> _Exercise_:
I would like every record printed again, exactly as shown.

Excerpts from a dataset
== Segment start ==
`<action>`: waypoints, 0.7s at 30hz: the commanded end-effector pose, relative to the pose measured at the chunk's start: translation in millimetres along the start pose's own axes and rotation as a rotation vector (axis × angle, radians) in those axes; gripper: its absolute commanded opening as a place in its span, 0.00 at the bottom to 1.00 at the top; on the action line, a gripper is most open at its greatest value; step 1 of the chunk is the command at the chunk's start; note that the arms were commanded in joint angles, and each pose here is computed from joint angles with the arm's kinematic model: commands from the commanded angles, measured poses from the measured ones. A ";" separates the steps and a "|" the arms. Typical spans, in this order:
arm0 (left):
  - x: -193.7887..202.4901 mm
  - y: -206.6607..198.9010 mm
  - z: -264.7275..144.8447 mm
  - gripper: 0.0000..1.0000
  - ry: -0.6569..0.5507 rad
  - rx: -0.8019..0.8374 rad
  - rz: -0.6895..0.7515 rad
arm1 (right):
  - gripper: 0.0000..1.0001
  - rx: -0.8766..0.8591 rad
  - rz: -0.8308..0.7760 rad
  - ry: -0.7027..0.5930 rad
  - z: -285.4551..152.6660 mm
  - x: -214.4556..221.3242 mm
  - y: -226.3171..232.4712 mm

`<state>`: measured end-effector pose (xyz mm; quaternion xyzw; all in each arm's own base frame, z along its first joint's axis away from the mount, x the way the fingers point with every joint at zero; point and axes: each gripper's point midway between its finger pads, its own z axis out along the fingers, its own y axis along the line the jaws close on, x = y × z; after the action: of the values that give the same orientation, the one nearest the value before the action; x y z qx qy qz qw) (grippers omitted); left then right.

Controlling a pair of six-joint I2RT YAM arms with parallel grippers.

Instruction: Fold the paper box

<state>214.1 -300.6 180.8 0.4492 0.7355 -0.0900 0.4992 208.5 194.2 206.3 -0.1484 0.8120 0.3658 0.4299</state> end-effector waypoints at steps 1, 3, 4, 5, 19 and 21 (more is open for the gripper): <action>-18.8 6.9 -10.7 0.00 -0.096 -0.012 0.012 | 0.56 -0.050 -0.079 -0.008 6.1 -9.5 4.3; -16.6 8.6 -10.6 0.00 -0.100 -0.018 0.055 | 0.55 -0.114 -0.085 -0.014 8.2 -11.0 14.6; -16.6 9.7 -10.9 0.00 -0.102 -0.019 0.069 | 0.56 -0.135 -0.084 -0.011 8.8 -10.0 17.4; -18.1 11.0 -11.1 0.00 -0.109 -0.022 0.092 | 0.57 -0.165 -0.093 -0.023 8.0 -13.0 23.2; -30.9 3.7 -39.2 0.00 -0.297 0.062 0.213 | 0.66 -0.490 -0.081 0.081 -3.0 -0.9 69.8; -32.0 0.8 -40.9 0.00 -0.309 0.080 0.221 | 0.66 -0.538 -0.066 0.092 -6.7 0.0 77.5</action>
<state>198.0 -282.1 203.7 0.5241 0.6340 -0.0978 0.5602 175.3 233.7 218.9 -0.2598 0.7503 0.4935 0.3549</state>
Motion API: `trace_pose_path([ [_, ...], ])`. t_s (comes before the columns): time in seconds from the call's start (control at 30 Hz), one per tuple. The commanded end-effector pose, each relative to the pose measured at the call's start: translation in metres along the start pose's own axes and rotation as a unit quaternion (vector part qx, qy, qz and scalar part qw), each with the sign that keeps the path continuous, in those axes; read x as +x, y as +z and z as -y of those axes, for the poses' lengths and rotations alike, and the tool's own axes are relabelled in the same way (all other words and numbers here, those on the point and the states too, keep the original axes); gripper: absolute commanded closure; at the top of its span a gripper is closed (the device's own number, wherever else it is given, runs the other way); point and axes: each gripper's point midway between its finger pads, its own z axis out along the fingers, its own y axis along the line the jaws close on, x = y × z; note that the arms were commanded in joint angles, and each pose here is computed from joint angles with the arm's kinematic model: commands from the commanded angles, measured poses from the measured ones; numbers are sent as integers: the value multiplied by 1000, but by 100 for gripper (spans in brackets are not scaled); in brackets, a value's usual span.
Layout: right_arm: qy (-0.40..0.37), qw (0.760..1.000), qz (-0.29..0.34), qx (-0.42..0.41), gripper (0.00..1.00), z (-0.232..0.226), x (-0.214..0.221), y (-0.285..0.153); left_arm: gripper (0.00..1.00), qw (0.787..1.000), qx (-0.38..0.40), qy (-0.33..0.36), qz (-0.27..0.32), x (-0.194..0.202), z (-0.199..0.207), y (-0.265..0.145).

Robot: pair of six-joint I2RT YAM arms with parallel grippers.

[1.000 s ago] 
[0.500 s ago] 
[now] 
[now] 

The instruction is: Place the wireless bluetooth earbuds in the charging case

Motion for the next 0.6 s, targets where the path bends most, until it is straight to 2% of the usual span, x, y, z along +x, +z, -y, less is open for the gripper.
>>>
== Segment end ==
> _Reply_:
`<action>`: waypoints, 0.7s at 30hz: the commanded end-effector pose, relative to the pose measured at the chunk's start: translation in millimetres along the start pose's own axes and rotation as a rotation vector (axis × angle, radians) in those axes; gripper: its absolute commanded opening as a place in its span, 0.00 at the bottom to 1.00 at the top; on the action line, a gripper is most open at its greatest value; step 1 of the chunk is the command at the chunk's start; note that the arms were commanded in joint angles, and each pose here is computed from joint angles with the arm's kinematic model: commands from the commanded angles, measured poses from the measured ones. A ";" separates the steps and a "|" the arms. Typical spans, in this order:
arm0 (left):
  - x: -193.7887..202.4901 mm
  - y: -206.6607..198.9010 mm
  - z: -264.7275..144.8447 mm
  - gripper: 0.0000..1.0000
  - ry: -0.6569..0.5507 rad
  - rx: -0.8019..0.8374 rad
  - rz: -0.6895..0.7515 rad
arm1 (right):
  - gripper: 0.0000..1.0001
  - rx: -0.8766..0.8591 rad
  - rz: -0.8308..0.7760 rad
  - ry: -0.7027..0.5930 rad
  - z: -285.4551..152.6660 mm
  - x: -214.4556..221.3242 mm
  - y: -226.3171..232.4712 mm

`<state>`: measured end-effector pose (xyz mm; quaternion xyzw; all in each arm's own base frame, z along its first joint's axis away from the mount, x the way the fingers point with every joint at zero; point and axes: each gripper's point midway between its finger pads, its own z axis out along the fingers, its own y axis along the line the jaws close on, x = y × z; after the action: of the values that give the same orientation, the one nearest the value before the action; x y z qx qy qz qw) (grippers omitted); left then right.

Controlling a pair of six-joint I2RT YAM arms with parallel grippers.

Instruction: Fold the paper box

<state>214.1 -300.6 180.8 0.4492 0.7355 -0.0900 0.4992 208.5 194.2 206.3 -0.1484 0.8120 0.3658 0.4299</state> end-effector waypoints at steps 1, 3, 4, 5, 19 and 21 (more is open for the gripper): <action>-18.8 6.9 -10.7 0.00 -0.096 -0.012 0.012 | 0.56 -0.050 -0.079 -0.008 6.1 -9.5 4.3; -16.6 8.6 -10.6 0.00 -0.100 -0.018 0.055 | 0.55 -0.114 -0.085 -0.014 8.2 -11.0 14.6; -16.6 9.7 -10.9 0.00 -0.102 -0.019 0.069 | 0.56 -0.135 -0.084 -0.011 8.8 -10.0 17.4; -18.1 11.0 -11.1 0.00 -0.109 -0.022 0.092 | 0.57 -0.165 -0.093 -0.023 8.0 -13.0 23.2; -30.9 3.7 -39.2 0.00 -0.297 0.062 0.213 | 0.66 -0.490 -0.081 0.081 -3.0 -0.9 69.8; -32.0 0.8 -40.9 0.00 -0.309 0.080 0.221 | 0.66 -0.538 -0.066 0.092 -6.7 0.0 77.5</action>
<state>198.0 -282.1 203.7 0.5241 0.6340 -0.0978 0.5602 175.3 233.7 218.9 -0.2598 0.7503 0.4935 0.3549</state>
Motion API: `trace_pose_path([ [_, ...], ])`. t_s (comes before the columns): time in seconds from the call's start (control at 30 Hz), one per tuple. The commanded end-effector pose, each relative to the pose measured at the call's start: translation in metres along the start pose's own axes and rotation as a unit quaternion (vector part qx, qy, qz and scalar part qw), each with the sign that keeps the path continuous, in those axes; read x as +x, y as +z and z as -y of those axes, for the poses' lengths and rotations alike, and the tool's own axes are relabelled in the same way (all other words and numbers here, those on the point and the states too, keep the original axes); gripper: absolute commanded closure; at the top of its span a gripper is closed (the device's own number, wherever else it is given, runs the other way); point and axes: each gripper's point midway between its finger pads, its own z axis out along the fingers, its own y axis along the line the jaws close on, x = y × z; note that the arms were commanded in joint angles, and each pose here is computed from joint angles with the arm's kinematic model: commands from the commanded angles, measured poses from the measured ones; numbers are sent as integers: the value multiplied by 1000, but by 100 for gripper (spans in brackets are not scaled); in brackets, a value's usual span.
Layout: right_arm: qy (-0.40..0.37), qw (0.760..1.000), qz (-0.29..0.34), qx (-0.42..0.41), gripper (0.00..1.00), z (-0.232..0.226), x (-0.214..0.221), y (-0.285..0.153); left_arm: gripper (0.00..1.00), qw (0.787..1.000), qx (-0.38..0.40), qy (-0.33..0.36), qz (-0.27..0.32), x (-0.194..0.202), z (-0.199..0.207), y (-0.265..0.145).

Robot: pair of six-joint I2RT YAM arms with parallel grippers.

[1.000 s ago] 
[0.500 s ago] 
[now] 
[now] 

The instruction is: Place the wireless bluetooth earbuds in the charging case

Motion for the next 0.6 s, targets where the path bends most, until it is straight to 2% of the usual span, x, y, z along +x, +z, -y, less is open for the gripper.
>>>

Apart from this answer, nothing more is required.